The Economist magazine has been saying for years that Canadian houses are overvalued. Its latest outlook offers the largest estimate yet: Houses in Canada, it says, are about 40 per cent too pricey, relative to “fair value,” or what people can afford.
But this time, the magazine’s latest global housing outlook offers an explanation for why Toronto and Vancouver, in particular, have seen runaway house price growth in recent years, while other Canadian markets have stagnated or even seen falling prices.
“Globalization has created a handful of metropolises that attract people, capital and ideas from all over the world, almost irrespective of how their national economy is doing,” The Economist writes. “House prices in such places, unsurprisingly, outpace the national average.”
In Europe's major capitals, house prices are growing at twice the rate of national averages.
In Canada, this is translating into an ever larger concentration of jobs, and people of home-buying age, in Toronto and Vancouver, even as the economy in many other parts of the country stagnates.
House prices are soaring in Toronto and Vancouver, but are stagnating or falling in the rest of the country. The situation in the job market is similar. (Chart: National Bank Financial)
“The working age population is growing about 70 per cent faster than the national average in Vancouver and Toronto,” National Bank economist Stefane Marion noted this week.
These two cities now account for an enormous share of Canada’s economic growth. While nationwide job growth amounted to 0.9 per cent over the past year, Toronto added 5.5 per cent new jobs and Vancouver added 4.4 per cent new jobs, Marion noted.
This same pattern can be seen worldwide. As the average house price in Canada passed the half-million-dollar mark last month, British house prices topped the GBP200,000 (C$370,000) mark for the first time. Thanks to London's popularity among billionaire home buyers, prices in southern England are now twice as high as in northern England.
“Between 2002 and 2012 the typical London home sold for seven times the city’s average annual salary. That figure has since risen to 12 times,” The Economist noted.
But living in one of these “globalized cities,” as The Economist calls them, is no guarantee that the price of your home will go up forever.
Globalized cities can, and do, see house-price crashes.
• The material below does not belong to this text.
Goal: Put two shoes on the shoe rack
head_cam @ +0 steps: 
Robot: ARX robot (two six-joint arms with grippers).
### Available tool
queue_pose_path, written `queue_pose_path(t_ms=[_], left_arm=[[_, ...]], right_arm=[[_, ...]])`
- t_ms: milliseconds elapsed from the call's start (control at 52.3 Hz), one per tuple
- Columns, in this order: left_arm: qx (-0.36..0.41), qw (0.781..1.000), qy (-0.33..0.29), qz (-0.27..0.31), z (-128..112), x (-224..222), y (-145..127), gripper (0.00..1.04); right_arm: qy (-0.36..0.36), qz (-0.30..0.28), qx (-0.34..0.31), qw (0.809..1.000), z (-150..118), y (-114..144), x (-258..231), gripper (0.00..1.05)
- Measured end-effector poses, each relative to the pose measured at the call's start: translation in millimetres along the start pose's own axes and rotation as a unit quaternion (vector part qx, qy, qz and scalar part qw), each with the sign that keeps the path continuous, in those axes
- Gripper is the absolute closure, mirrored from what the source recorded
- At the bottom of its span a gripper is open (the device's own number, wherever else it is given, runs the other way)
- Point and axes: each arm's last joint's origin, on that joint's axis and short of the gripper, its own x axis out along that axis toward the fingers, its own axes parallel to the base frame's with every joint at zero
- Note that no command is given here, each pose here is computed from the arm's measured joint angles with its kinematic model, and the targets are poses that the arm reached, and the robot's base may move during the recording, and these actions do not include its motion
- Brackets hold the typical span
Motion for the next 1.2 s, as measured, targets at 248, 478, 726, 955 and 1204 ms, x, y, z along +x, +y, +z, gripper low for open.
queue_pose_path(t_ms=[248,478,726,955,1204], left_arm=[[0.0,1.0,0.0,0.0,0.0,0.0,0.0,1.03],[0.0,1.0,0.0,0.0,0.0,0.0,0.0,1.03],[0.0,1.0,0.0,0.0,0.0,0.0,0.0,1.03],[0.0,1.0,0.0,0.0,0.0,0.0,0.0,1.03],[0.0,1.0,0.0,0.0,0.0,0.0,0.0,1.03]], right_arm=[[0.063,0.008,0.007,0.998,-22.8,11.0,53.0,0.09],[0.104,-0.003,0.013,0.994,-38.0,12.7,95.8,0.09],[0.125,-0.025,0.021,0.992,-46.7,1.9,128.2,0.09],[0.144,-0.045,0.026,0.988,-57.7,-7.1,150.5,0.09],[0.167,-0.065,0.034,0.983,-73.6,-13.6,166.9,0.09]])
Silicon Valley’s tech boom didn’t stop San Francisco house prices from falling 43 per cent from 2007 to 2009. London was already the world’s favourite place for the wealthy to buy homes in 2008, when its house prices fell by 15 per cent in a year.
“As property developers from Las Vegas to Limerick will attest, when supply does eventually respond to soaring demand, property prices fall,” The Economist notes.